→ Directions: When you transcribe the data below, reproduce every line exactly and leave each picture out.
--- Data listing Enclosed Below ---
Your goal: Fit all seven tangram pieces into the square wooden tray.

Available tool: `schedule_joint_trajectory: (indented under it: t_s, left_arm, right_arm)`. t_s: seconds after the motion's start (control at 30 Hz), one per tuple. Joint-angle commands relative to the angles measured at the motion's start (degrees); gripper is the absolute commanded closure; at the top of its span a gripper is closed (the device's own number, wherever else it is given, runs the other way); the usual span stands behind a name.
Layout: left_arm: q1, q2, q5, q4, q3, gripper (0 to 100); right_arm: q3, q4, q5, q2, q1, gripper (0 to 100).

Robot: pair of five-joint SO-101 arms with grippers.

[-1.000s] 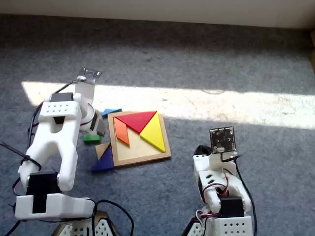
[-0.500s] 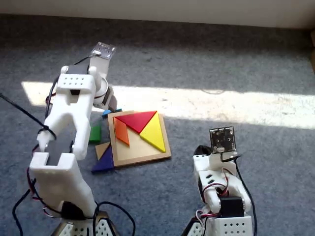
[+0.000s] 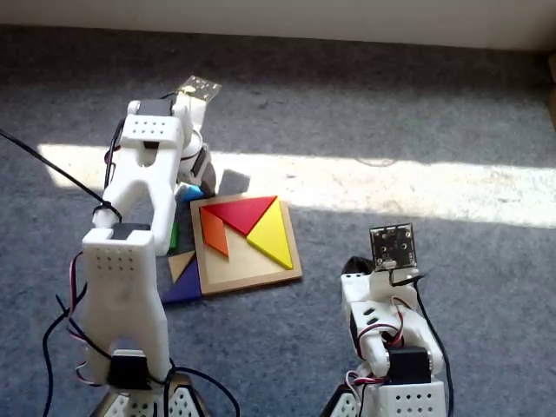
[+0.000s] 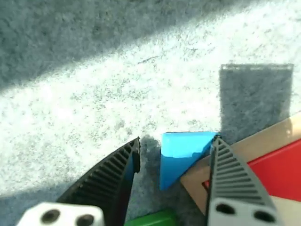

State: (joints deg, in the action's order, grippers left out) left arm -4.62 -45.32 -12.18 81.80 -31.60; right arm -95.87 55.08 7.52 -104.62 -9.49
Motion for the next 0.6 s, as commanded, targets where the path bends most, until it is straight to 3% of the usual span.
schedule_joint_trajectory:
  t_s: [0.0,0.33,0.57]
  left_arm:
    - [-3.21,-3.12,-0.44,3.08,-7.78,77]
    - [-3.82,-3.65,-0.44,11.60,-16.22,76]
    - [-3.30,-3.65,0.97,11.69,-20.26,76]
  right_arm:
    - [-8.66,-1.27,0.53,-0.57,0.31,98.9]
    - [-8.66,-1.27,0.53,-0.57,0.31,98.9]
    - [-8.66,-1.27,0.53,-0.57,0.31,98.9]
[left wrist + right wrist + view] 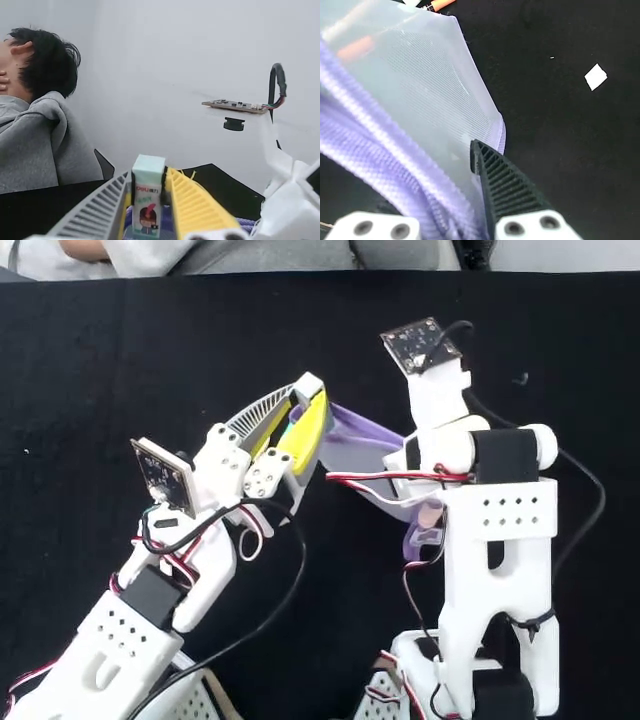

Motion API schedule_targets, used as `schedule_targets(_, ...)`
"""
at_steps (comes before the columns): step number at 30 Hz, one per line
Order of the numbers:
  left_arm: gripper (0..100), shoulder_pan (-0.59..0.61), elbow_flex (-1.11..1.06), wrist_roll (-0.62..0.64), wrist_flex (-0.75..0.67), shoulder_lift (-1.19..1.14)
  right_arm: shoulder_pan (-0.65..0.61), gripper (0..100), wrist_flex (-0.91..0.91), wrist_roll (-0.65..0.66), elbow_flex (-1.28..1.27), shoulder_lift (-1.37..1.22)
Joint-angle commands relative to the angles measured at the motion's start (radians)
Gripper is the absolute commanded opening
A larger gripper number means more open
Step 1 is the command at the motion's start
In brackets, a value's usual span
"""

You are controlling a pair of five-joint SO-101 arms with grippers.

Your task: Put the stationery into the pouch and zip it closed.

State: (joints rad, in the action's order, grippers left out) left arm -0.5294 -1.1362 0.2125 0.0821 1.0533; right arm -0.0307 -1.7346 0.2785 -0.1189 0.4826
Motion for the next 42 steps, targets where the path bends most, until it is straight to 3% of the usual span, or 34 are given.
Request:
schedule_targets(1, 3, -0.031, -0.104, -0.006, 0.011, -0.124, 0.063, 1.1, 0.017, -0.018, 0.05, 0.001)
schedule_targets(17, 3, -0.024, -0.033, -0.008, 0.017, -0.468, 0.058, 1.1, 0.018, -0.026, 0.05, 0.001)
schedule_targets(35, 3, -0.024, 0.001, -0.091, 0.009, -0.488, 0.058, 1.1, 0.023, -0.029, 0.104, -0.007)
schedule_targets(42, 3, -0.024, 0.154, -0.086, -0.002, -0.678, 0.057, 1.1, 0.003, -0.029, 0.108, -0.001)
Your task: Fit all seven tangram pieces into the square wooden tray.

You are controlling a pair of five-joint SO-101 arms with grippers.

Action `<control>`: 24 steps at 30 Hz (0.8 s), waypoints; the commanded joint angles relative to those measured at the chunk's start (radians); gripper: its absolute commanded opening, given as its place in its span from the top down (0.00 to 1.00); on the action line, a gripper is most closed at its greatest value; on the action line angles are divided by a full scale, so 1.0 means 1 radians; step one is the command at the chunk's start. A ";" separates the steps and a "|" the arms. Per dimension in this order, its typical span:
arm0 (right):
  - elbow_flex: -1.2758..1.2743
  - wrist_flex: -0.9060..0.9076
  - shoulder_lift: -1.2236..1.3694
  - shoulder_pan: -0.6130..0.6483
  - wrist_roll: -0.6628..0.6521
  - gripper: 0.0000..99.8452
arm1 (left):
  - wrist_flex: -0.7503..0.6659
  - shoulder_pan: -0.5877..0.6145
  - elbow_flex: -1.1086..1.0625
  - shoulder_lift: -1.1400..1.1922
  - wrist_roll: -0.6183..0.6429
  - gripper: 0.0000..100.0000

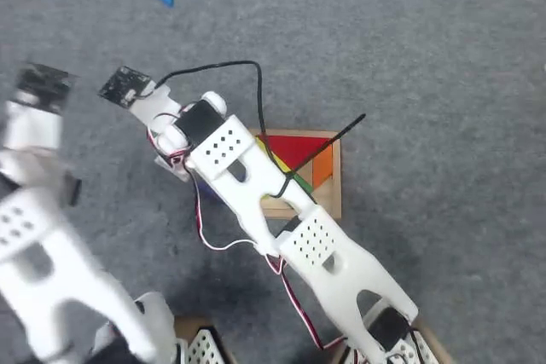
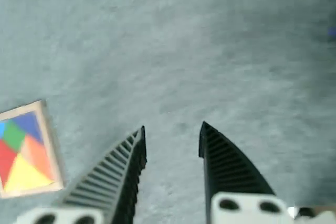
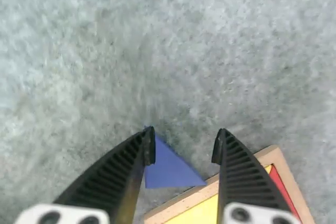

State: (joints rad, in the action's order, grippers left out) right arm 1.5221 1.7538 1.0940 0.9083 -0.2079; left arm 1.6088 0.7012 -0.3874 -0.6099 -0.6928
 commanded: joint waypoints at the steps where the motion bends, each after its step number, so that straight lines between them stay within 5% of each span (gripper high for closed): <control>1: 0.034 0.051 -0.058 -0.039 0.021 0.81 | -0.071 -0.074 -0.186 -0.129 0.046 0.83; 6: -0.318 0.050 -0.242 -0.122 0.040 0.81 | -0.127 -0.083 -0.272 -0.091 0.048 0.83; 13: -0.913 -0.038 -0.693 -0.209 0.002 0.81 | -0.058 -0.083 -0.065 0.106 0.066 0.83; 20: -1.668 -0.533 -1.076 -0.191 -0.121 0.80 | -0.041 -0.089 0.113 0.313 0.126 0.83; 24: -1.852 -0.725 -1.081 -0.188 -0.235 0.80 | -0.072 -0.089 0.162 0.345 0.201 0.83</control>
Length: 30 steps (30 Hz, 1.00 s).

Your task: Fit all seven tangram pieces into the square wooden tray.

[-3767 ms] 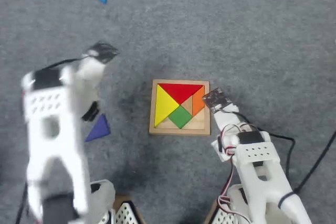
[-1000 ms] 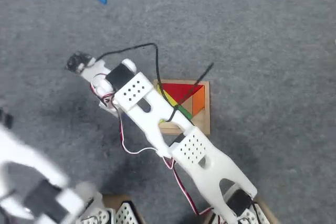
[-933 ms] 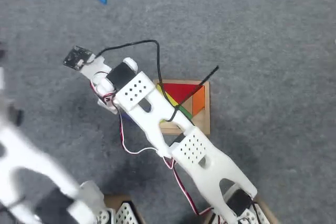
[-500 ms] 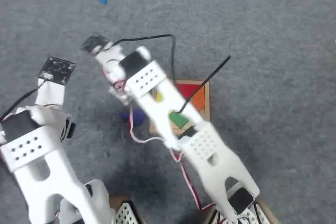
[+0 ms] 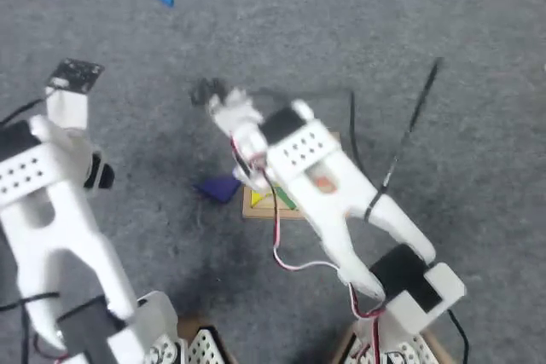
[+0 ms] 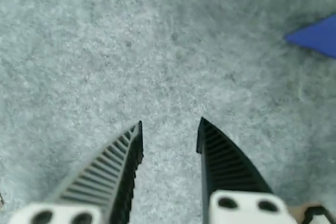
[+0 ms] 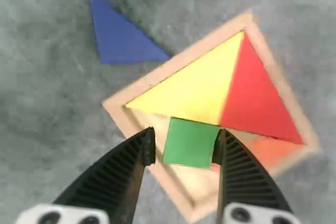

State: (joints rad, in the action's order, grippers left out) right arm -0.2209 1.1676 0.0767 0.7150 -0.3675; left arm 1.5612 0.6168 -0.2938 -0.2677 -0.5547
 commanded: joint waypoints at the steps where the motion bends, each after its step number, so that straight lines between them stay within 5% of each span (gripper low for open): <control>1: -0.103 -0.137 -0.045 0.005 -0.094 0.80 | -0.040 -0.005 0.068 0.003 0.086 0.83; 15: 0.026 -0.140 0.101 0.249 -0.144 0.80 | -0.084 -0.049 0.070 0.011 0.126 0.83; 30: 0.356 -0.105 0.423 0.220 -0.144 0.80 | -0.123 0.169 0.148 0.012 0.057 0.83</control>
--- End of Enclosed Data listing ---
→ Final answer:
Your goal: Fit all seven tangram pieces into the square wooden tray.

Available tool: `schedule_joint_trajectory: (indented under it: t_s, left_arm, right_arm)`. t_s: seconds after the motion's start (control at 30 Hz), one per tuple. Joint-angle commands relative to the angles measured at the motion's start (degrees); gripper is the absolute commanded closure; at the top of its span a gripper is closed (the device's own number, wherever else it is given, runs the other way); the usual span stands behind a name.
Layout: left_arm: q1, q2, q5, q4, q3, gripper (0 to 100); right_arm: q3, q4, q5, q2, q1, gripper (0 to 100).

Robot: pair of five-joint SO-101 arms with grippers.

[-1.000s] 
[-0.500s] 
[+0.000s] 
[+0.000s] 

State: (joints deg, in the action's order, grippers left out) left arm -4.62 -45.32 -12.18 81.80 -31.60; right arm -95.87 55.08 7.52 -104.62 -9.49
Motion for the next 0.6 s, as commanded, targets where the path bends most, until it is straight to 3% of the usual span.
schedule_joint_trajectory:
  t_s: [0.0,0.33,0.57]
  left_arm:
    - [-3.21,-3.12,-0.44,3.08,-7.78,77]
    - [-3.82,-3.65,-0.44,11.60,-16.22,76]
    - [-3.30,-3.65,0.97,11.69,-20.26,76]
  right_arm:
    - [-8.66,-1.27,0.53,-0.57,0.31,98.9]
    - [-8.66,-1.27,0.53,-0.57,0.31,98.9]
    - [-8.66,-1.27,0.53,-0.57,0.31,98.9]
[left wrist + right wrist + view] 

Motion API schedule_targets, used as `schedule_targets(_, ...)`
"""
at_steps (comes before the columns): step number at 30 Hz, one per line
Order of the numbers:
  left_arm: gripper (0..100), shoulder_pan (-0.59..0.61), elbow_flex (-1.11..1.06), wrist_roll (-0.62..0.64), wrist_flex (-0.75..0.67), shoulder_lift (-1.19..1.14)
  right_arm: shoulder_pan (-0.65..0.61), gripper (0..100), wrist_flex (-0.91..0.91), wrist_roll (-0.65..0.66), elbow_flex (-1.28..1.27), shoulder_lift (-1.37..1.22)
Joint-angle commands relative to the angles measured at the motion's start (radians)
Gripper is the absolute commanded opening
A larger gripper number means more open
Step 1 is the command at the motion's start
In brackets, a value's usual span
"""

You are controlling a pair of five-joint SO-101 arms with grippers.

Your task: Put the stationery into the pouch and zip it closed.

State: (joints rad, in the action's order, grippers left out) left arm -0.5294 -1.1362 0.2125 0.0821 1.0533; right arm -0.0307 -1.7346 0.2785 -0.1189 0.4826
Motion for the next 42 steps, targets where the path bends most, until it is straight to 3% of the usual span, or 34 are given.
Request:
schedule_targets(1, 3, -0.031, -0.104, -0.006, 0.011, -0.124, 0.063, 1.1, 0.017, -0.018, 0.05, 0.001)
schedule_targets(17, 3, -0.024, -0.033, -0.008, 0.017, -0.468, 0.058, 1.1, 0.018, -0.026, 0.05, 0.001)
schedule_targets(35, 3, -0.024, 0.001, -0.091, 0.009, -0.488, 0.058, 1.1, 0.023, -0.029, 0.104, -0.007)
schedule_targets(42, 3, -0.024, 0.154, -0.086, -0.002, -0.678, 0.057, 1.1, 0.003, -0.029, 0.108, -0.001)
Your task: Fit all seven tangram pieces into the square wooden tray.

You are controlling a pair of five-joint SO-101 arms with grippers.

Action `<control>`: 24 steps at 30 Hz (0.8 s), waypoints; the commanded joint angles relative to those measured at the chunk's start (radians); gripper: its absolute commanded opening, given as its place in its span from the top down (0.00 to 1.00); on the action line, a gripper is most closed at its greatest value; on the action line angles are divided by a full scale, so 1.0 means 1 radians; step one is the command at the chunk's start. A ";" separates the steps and a "|" the arms. Per dimension in this order, its typical span:
arm0 (right):
  - elbow_flex: -1.2758..1.2743
  - wrist_flex: -0.9060..0.9076
  - shoulder_lift: -1.2236..1.3694
  - shoulder_pan: -0.6130..0.6483
  - wrist_roll: -0.6628..0.6521
  - gripper: 0.0000..99.8452
arm1 (left):
  - wrist_flex: -0.7503..0.6659
  - shoulder_pan: -0.5877..0.6145
  - elbow_flex: -1.1086..1.0625
  - shoulder_lift: -1.1400..1.1922
  - wrist_roll: -0.6183..0.6429
  - gripper: 0.0000..100.0000


State: (joints rad, in the action's order, grippers left out) right arm 1.5221 1.7538 1.0940 0.9083 -0.2079; left arm 1.6088 0.7012 -0.3874 -0.6099 -0.6928
 commanded: joint waypoints at the steps where the motion bends, each after its step number, so that straight lines between them stay within 5% of each span (gripper high for closed): <control>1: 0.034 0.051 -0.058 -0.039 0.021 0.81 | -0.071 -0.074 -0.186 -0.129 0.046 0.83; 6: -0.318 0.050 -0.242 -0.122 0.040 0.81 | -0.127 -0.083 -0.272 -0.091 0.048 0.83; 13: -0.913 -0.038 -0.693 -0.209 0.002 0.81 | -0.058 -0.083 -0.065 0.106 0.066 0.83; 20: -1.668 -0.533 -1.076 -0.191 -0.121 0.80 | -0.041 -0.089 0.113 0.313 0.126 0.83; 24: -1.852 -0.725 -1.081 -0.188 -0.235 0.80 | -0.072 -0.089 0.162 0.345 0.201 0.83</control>
Length: 30 steps (30 Hz, 1.00 s).

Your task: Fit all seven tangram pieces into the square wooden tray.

[-3767 ms] 
[-1000 ms] 
[-933 ms] 
[-500 ms] 
[+0 ms] 
[+0 ms] 
[+0 ms] 

State: (joints rad, in the action's order, grippers left out) right arm -0.2209 1.1676 0.0767 0.7150 -0.3675; left arm 1.5612 0.6168 -0.2938 -0.2677 -0.5547
 commanded: joint waypoints at the steps where the motion bends, each after its step number, so that straight lines between them stay within 5% of each span (gripper low for open): <control>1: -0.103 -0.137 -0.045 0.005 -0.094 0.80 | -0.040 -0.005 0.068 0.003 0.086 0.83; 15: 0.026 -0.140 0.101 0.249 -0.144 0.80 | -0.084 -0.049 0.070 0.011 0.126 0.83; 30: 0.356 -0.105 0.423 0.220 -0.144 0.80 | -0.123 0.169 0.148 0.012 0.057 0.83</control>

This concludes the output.